EXERCISE REQUIREMENTS:
The answer is a single number: the count of lines in the records below that contain the word "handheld".

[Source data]
--
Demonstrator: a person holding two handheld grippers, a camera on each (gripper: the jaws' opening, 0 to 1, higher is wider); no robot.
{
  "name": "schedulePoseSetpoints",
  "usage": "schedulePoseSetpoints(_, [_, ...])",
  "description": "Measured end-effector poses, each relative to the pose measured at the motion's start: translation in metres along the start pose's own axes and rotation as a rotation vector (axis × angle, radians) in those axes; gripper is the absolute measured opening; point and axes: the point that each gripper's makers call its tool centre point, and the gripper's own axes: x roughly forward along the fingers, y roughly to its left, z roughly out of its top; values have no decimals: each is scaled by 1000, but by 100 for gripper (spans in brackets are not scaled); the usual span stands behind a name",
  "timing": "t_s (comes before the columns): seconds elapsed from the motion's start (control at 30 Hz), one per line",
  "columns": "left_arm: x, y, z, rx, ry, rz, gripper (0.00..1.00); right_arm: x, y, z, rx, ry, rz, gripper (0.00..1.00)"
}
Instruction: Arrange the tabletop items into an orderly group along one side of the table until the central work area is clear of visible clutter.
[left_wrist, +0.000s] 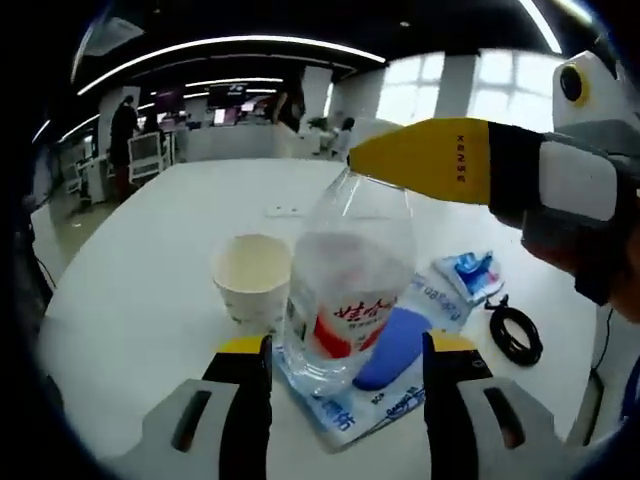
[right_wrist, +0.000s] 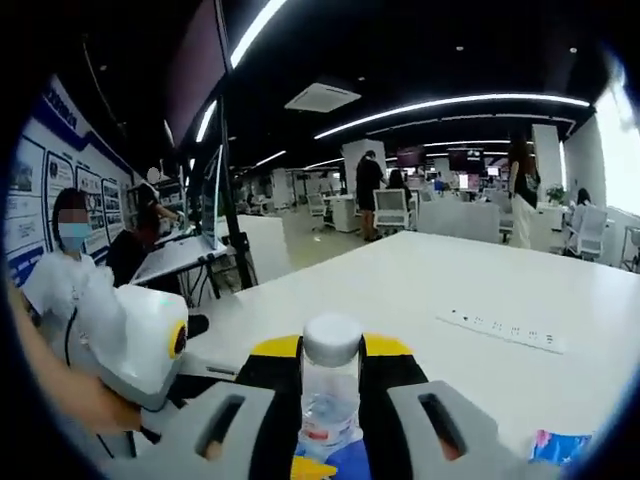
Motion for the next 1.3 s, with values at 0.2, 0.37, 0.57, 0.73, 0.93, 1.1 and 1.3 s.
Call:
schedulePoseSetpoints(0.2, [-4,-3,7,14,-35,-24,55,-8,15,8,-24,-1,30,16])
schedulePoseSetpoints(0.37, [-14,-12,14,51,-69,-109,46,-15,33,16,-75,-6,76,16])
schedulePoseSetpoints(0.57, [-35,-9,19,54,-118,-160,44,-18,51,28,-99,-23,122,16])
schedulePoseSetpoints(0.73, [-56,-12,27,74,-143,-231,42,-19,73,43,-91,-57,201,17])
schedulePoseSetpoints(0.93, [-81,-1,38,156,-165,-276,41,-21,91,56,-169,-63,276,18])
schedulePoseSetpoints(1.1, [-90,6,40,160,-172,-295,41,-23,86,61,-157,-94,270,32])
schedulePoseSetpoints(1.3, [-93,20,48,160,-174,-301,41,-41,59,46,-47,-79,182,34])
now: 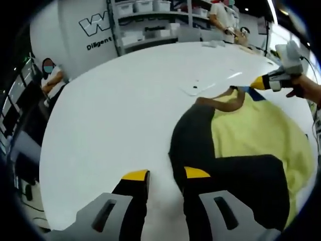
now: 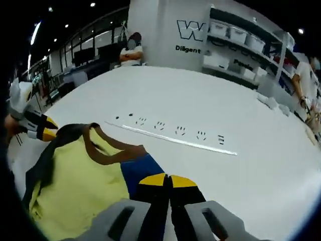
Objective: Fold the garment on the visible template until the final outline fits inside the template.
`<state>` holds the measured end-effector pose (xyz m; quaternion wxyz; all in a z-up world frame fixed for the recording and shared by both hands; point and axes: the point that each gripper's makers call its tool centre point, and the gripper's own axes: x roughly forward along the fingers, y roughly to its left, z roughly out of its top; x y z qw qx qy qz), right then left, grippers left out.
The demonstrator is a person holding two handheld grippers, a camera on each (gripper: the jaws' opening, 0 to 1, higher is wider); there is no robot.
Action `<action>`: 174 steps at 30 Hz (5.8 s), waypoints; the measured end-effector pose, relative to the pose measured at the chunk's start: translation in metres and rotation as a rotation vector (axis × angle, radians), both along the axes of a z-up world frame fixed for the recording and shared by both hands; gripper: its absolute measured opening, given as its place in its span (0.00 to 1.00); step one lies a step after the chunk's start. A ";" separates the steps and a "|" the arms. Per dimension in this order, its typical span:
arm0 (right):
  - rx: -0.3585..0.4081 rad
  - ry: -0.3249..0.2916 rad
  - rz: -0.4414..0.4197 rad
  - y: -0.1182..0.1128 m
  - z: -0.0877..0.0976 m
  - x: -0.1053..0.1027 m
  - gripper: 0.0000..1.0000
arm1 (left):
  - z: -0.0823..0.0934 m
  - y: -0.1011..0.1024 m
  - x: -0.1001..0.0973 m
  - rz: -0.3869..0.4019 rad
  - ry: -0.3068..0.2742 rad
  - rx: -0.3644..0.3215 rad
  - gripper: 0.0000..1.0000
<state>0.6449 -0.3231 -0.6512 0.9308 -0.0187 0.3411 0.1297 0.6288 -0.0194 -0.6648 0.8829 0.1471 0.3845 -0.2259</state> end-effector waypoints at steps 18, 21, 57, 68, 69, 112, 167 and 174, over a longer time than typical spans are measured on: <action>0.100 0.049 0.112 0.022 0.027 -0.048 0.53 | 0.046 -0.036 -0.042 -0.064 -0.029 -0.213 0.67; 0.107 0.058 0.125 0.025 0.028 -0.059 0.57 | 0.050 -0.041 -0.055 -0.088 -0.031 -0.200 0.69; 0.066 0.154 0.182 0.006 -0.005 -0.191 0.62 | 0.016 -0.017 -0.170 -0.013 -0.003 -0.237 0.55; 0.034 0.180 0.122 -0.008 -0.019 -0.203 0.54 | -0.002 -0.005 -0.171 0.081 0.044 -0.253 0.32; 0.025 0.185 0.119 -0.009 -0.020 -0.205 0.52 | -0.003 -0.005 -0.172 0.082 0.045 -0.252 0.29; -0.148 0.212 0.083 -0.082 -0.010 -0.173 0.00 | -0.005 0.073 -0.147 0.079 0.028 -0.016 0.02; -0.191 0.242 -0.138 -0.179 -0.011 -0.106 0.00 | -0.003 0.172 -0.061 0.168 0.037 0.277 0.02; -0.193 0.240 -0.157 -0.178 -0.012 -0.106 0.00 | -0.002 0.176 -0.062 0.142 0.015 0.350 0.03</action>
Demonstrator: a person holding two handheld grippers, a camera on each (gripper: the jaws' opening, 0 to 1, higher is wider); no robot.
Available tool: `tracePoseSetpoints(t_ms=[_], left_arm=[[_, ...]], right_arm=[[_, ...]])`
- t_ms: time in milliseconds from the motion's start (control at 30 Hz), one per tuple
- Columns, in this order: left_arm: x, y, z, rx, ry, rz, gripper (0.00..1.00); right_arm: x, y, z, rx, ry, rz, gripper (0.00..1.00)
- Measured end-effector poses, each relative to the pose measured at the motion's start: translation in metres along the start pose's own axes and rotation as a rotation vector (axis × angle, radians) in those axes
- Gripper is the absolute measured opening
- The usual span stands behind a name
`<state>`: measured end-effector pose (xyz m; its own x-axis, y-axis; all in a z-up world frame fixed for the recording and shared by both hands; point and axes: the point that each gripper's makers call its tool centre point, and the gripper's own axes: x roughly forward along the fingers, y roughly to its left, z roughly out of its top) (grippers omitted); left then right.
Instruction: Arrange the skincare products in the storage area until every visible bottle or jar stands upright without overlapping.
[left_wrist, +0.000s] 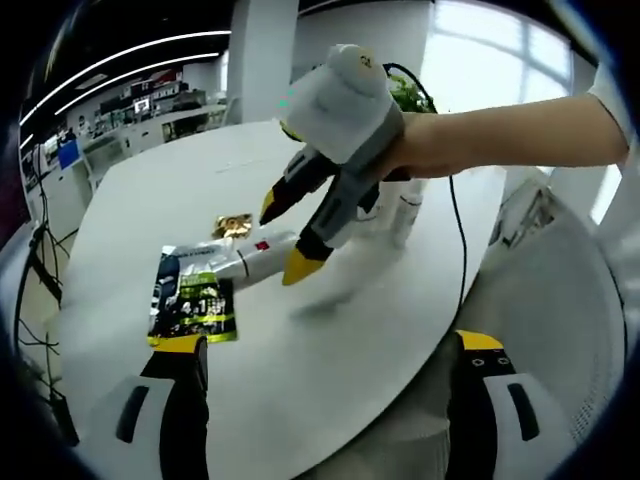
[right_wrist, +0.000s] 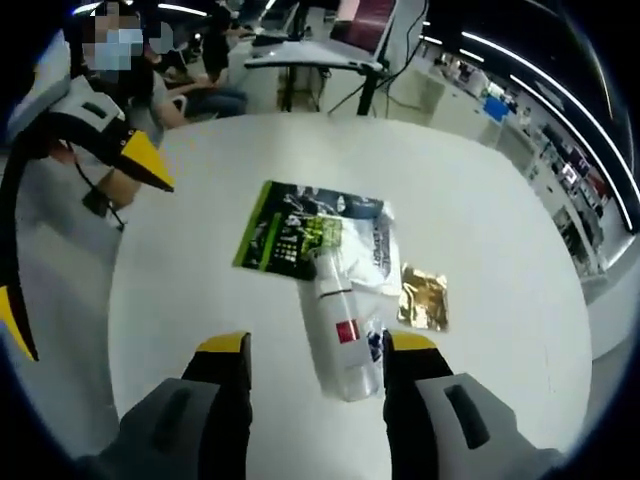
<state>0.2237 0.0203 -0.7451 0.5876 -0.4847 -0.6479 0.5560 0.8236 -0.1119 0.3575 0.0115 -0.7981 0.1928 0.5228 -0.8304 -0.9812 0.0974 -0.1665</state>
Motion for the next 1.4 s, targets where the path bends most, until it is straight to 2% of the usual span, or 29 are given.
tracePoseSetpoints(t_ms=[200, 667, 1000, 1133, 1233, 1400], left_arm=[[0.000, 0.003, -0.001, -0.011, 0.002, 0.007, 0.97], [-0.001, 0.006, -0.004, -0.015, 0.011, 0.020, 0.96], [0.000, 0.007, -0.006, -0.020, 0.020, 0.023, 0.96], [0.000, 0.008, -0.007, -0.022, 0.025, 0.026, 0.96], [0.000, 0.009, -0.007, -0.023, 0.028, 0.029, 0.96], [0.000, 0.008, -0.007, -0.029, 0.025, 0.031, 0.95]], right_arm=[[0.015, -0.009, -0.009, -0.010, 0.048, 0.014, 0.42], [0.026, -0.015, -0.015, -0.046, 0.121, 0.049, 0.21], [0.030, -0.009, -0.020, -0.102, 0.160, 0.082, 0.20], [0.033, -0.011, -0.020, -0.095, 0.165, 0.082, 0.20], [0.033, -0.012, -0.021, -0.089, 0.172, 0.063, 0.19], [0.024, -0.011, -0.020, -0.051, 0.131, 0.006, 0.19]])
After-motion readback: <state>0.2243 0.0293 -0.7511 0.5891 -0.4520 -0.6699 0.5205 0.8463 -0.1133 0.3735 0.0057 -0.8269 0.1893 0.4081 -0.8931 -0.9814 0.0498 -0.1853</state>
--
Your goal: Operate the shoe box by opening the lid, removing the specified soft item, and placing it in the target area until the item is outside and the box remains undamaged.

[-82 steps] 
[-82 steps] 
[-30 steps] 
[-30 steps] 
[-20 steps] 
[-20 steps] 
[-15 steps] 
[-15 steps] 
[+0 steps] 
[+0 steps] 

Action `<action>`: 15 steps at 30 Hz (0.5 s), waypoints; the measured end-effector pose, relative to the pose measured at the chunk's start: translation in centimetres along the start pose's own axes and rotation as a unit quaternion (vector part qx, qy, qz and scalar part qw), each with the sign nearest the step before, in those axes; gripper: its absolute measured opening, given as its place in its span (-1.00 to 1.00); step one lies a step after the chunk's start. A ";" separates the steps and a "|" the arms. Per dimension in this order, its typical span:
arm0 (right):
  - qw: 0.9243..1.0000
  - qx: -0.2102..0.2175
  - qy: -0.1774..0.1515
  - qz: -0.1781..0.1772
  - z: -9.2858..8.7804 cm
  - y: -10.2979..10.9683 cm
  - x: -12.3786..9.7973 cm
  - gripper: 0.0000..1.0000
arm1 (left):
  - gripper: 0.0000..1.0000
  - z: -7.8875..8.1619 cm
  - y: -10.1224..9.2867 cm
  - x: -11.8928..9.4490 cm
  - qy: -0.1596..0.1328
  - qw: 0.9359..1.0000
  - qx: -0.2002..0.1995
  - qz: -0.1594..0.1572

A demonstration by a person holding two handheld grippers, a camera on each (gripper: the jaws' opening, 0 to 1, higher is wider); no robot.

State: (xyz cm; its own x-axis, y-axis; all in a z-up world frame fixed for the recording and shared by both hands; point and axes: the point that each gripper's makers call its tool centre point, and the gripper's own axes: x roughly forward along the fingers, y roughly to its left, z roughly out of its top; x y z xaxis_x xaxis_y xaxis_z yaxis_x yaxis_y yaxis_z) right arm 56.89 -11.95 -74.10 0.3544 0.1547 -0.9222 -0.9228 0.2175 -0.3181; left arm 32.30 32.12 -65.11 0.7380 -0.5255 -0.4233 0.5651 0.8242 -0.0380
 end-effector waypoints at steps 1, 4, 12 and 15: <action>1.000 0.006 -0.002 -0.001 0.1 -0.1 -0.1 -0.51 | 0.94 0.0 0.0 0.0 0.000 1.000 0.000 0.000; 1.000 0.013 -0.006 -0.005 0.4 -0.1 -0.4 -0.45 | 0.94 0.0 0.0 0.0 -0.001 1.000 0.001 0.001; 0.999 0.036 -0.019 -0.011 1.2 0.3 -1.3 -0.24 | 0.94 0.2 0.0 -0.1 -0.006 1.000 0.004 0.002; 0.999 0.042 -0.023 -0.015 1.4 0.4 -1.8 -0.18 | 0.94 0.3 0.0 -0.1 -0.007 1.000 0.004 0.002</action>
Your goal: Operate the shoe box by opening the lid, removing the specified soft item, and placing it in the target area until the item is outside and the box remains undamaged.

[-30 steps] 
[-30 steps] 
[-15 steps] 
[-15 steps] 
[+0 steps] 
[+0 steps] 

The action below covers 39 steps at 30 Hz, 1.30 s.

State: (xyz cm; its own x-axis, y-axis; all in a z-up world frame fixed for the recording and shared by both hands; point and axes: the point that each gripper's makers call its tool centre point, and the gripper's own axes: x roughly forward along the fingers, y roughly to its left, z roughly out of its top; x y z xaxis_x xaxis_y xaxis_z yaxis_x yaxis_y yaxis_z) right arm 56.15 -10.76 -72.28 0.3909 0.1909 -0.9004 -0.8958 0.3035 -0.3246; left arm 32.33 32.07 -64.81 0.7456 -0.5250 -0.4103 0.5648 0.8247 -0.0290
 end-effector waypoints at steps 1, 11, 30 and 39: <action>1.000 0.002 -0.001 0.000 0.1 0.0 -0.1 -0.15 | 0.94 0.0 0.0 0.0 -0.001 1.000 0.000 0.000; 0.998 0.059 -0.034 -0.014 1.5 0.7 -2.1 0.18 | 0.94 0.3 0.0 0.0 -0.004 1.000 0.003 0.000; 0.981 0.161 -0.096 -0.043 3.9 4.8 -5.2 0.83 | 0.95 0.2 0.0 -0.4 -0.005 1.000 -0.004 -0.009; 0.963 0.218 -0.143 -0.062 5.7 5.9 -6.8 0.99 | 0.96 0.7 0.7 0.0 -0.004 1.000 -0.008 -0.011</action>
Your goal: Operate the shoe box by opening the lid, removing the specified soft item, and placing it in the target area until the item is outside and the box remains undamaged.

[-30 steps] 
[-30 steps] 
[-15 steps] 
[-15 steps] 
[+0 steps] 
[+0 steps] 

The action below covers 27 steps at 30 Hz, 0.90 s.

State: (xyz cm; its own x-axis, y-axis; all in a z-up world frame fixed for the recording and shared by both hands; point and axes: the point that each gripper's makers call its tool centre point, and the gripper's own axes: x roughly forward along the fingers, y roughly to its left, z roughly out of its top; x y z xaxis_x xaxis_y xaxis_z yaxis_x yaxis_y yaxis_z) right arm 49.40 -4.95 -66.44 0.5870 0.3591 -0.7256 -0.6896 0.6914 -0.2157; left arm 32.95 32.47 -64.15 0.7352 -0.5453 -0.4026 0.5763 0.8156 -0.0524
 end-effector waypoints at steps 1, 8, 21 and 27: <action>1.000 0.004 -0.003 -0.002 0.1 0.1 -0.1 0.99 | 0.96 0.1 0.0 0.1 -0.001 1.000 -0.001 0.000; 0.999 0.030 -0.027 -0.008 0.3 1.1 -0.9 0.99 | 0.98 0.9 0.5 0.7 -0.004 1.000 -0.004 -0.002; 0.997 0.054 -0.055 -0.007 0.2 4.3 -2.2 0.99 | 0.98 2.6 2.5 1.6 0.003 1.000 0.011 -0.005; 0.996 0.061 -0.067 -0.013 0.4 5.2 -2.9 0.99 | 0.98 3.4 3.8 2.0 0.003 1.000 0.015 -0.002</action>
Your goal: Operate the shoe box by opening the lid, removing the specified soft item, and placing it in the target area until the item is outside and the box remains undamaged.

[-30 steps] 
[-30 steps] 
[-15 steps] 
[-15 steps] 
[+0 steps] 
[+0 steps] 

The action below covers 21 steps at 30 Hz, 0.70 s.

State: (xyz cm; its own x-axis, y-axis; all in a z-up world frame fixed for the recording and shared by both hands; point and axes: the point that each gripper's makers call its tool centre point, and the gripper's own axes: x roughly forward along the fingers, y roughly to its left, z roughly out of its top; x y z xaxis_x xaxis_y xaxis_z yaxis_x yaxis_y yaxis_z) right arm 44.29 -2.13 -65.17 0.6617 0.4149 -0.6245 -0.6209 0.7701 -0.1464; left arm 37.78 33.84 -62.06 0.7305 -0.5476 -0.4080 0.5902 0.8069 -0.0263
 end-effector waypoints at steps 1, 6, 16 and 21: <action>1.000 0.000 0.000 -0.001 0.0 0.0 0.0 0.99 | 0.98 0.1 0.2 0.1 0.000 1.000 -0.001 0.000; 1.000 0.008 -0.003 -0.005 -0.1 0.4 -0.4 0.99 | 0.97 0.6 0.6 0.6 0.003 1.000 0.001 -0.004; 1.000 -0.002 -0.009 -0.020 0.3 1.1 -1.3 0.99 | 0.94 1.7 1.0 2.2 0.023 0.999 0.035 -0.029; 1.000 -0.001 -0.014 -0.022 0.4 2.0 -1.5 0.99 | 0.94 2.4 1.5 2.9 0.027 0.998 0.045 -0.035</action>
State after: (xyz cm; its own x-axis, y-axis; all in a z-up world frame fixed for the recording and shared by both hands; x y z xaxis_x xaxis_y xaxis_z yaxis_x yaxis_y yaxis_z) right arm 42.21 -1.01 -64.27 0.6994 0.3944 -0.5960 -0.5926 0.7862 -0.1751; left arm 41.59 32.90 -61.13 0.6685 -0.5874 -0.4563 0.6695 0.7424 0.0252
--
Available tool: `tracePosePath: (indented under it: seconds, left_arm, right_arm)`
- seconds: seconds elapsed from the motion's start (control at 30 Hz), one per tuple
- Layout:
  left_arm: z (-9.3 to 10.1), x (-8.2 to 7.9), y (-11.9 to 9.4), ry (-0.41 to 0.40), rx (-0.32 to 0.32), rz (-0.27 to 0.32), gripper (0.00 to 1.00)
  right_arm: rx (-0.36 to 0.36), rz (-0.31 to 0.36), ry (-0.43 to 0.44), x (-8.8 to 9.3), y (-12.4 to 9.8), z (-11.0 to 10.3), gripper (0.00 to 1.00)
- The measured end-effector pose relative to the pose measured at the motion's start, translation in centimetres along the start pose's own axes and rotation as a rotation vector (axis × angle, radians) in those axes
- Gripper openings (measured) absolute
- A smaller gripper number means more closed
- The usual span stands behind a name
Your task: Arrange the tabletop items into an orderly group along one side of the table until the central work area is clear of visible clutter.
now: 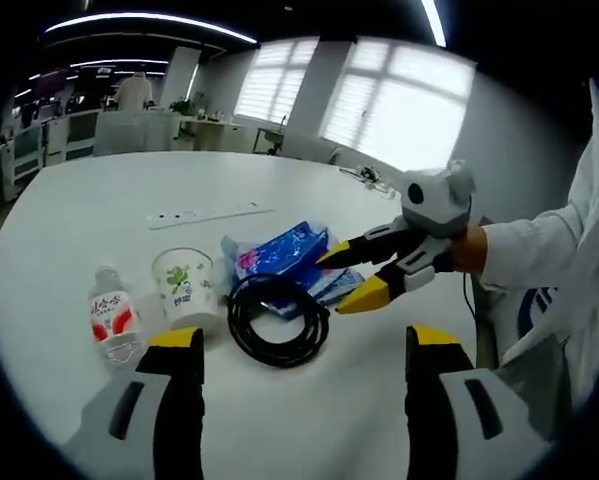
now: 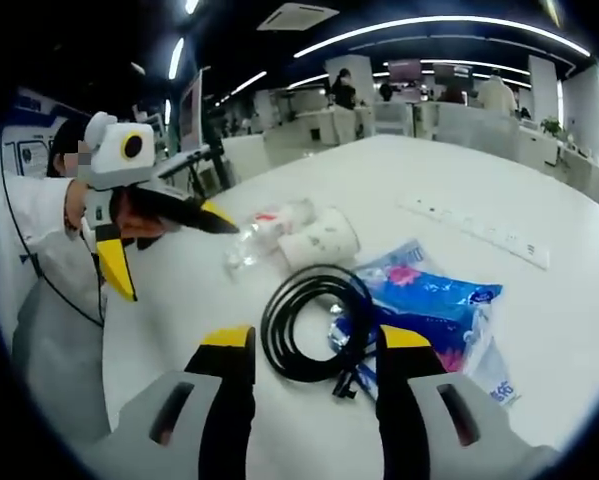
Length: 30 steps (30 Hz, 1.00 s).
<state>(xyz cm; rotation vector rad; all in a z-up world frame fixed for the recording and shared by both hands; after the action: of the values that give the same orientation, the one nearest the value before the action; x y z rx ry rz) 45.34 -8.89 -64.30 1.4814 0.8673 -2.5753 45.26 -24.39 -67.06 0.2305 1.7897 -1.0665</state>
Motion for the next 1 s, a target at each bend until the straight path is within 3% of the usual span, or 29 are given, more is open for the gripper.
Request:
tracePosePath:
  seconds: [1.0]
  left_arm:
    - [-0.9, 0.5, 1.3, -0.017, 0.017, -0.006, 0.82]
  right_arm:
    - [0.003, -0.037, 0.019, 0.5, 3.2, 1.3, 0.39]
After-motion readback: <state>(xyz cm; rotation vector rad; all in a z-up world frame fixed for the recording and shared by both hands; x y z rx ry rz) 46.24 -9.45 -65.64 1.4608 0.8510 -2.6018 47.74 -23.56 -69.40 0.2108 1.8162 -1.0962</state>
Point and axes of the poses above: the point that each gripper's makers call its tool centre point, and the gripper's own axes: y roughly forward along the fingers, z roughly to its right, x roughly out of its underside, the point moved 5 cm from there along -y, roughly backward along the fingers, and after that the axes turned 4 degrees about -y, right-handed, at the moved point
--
ANSWER SPACE:
4